[To do] The reply should match the listing below character for character, except that no image is carried over.
*** Begin section ***
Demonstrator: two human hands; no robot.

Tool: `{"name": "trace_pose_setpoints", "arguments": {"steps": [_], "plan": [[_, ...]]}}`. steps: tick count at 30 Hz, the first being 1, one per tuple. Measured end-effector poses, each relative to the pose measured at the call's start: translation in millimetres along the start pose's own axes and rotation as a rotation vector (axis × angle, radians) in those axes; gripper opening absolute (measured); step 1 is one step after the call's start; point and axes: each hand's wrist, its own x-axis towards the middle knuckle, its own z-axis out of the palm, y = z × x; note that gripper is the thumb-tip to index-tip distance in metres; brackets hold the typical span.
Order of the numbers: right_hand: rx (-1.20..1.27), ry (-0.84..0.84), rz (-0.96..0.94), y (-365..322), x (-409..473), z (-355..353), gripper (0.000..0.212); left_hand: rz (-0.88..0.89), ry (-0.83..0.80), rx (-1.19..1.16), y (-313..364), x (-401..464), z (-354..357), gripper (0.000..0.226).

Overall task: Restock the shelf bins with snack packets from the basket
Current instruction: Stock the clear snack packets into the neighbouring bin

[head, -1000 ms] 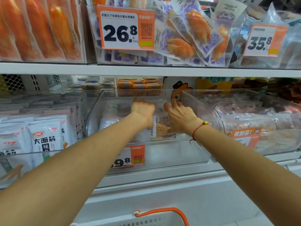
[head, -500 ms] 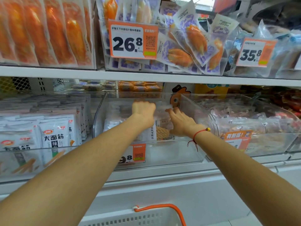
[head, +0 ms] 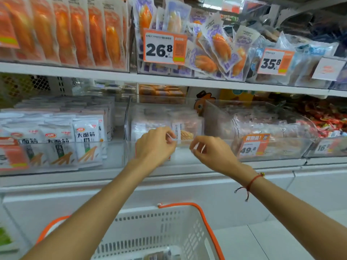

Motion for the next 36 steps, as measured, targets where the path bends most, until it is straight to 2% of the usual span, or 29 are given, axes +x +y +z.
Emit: {"name": "trace_pose_setpoints", "arguments": {"steps": [5,11,15,18,22,24,26,27,30,33,36], "plan": [[0.004,-0.42,0.034,-8.4,-44.2,45.2,0.014,-0.138,-0.186,-0.068,-40.9,-65.9,32.4,0.013],[-0.006,-0.789,0.124,-5.7,-89.5,137.4,0.023,-0.331,-0.388,-0.098,-107.6,-125.5,84.8,0.008],[0.095,-0.917,0.273,-3.5,-130.0,213.3,0.026,-0.49,-0.512,-0.081,-150.8,-164.2,125.5,0.01],[0.08,-1.003,0.323,-3.6,-163.2,261.0,0.032,-0.611,-0.656,-0.047,-183.6,-199.5,161.8,0.016],[-0.034,-1.03,0.323,-9.7,-187.2,298.3,0.059,-0.877,-0.875,-0.026,-212.9,-244.5,192.9,0.012],[-0.126,-1.014,0.302,-11.9,-194.9,312.3,0.071,-1.012,-0.932,-0.117,-218.9,-261.3,202.7,0.01],[-0.108,-1.044,0.355,-10.0,-204.6,326.8,0.088,-1.144,-0.879,-0.302,-220.3,-273.1,209.2,0.012],[-0.056,-1.048,0.388,-7.6,-207.9,332.7,0.092,-1.236,-0.787,-0.388,-221.4,-278.6,212.2,0.017],[0.071,-0.952,0.427,0.6,-207.9,335.4,0.087,-1.44,-0.497,-0.529,-223.3,-288.4,216.7,0.03],[0.047,-0.947,0.368,3.3,-207.0,329.5,0.065,-1.45,-0.509,-0.607,-214.9,-290.6,213.7,0.029],[0.016,-0.971,0.334,2.4,-209.3,323.6,0.059,-1.421,-0.451,-0.655,-211.6,-292.2,208.1,0.033]]}}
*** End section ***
[Exercise answer]
Demonstrator: two human hands; no robot.

Tool: `{"name": "trace_pose_setpoints", "arguments": {"steps": [_], "plan": [[_, ...]]}}`. steps: tick count at 30 Hz, the first being 1, one per tuple. Measured end-effector poses, each relative to the pose measured at the call's start: translation in millimetres along the start pose's own axes and rotation as a rotation vector (axis × angle, radians) in those axes; gripper opening absolute (measured); step 1 is one step after the call's start; point and axes: each hand's wrist, its own x-axis towards the middle knuckle, its own z-axis out of the palm, y = z × x; note that gripper is the thumb-tip to index-tip distance in metres; brackets hold the typical span.
Order of the numbers: right_hand: rx (-1.20..1.27), ry (-0.84..0.84), rz (-0.96..0.94), y (-365..322), x (-409..473), z (-355..353), gripper (0.000..0.212); left_hand: rz (-0.88..0.89), ry (-0.83..0.80), rx (-1.19..1.16), y (-313..364), x (-401..464), z (-354..357), gripper (0.000..0.226).

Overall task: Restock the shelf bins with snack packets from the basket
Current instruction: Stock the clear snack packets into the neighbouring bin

[head, -1000 ms] 
[head, -500 ms] 
[head, +0 ms] 

Motion for the next 36 steps, as measured, targets where the path bends most, until it is straight to 2% of the usual span, or 29 are given, axes +x +y +z.
Emit: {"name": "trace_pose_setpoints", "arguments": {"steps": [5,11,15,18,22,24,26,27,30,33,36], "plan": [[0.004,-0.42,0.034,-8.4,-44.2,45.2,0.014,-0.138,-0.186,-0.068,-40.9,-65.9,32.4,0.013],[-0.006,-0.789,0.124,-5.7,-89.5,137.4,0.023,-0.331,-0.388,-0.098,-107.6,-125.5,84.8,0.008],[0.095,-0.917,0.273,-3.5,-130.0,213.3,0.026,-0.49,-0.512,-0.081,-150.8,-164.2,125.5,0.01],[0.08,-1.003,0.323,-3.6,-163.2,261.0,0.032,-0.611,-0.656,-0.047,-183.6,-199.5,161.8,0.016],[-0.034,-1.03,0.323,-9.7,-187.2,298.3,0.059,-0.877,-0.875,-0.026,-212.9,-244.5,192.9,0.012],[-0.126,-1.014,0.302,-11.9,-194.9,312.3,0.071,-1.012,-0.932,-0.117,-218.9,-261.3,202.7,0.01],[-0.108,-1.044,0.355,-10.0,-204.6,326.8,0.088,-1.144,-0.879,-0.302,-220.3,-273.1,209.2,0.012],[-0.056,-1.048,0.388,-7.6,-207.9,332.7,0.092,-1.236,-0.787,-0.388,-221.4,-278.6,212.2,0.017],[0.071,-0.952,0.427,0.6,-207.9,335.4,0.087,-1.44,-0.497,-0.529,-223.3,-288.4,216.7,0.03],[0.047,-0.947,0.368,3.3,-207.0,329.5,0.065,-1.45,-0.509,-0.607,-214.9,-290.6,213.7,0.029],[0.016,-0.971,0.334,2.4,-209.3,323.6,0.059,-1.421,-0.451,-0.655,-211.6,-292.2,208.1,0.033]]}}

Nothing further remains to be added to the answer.